## Dataset extract

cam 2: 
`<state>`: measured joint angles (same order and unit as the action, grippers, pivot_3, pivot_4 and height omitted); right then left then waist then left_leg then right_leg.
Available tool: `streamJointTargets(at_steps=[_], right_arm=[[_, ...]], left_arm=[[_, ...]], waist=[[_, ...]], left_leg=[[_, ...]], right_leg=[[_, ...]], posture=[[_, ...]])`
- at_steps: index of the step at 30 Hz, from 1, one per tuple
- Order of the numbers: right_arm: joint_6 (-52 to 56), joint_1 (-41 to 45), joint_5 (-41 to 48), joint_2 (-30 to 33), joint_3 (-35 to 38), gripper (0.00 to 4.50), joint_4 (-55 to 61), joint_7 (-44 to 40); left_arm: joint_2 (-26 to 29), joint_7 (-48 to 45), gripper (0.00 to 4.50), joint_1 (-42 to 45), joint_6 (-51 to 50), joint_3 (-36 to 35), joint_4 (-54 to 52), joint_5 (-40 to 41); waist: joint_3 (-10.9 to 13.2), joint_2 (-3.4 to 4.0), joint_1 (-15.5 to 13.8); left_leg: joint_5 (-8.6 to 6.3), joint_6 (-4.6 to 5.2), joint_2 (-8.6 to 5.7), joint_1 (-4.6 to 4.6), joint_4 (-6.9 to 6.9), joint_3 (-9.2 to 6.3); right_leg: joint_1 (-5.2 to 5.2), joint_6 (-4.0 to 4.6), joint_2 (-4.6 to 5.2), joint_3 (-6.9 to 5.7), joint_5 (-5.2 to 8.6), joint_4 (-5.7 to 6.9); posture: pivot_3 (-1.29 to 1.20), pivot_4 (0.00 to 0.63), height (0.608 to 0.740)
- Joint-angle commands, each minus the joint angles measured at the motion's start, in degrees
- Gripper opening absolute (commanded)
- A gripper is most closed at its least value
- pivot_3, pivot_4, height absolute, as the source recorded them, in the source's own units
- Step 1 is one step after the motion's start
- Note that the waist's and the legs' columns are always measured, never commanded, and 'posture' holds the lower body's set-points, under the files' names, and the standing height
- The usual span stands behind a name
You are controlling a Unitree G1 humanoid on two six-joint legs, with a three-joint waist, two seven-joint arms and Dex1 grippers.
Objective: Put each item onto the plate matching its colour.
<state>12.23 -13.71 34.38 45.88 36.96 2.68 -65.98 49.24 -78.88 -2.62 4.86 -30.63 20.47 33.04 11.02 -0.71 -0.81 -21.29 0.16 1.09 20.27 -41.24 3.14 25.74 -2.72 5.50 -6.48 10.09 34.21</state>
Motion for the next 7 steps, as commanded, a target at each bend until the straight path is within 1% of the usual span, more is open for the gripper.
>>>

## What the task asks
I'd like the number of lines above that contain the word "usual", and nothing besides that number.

## Result below
2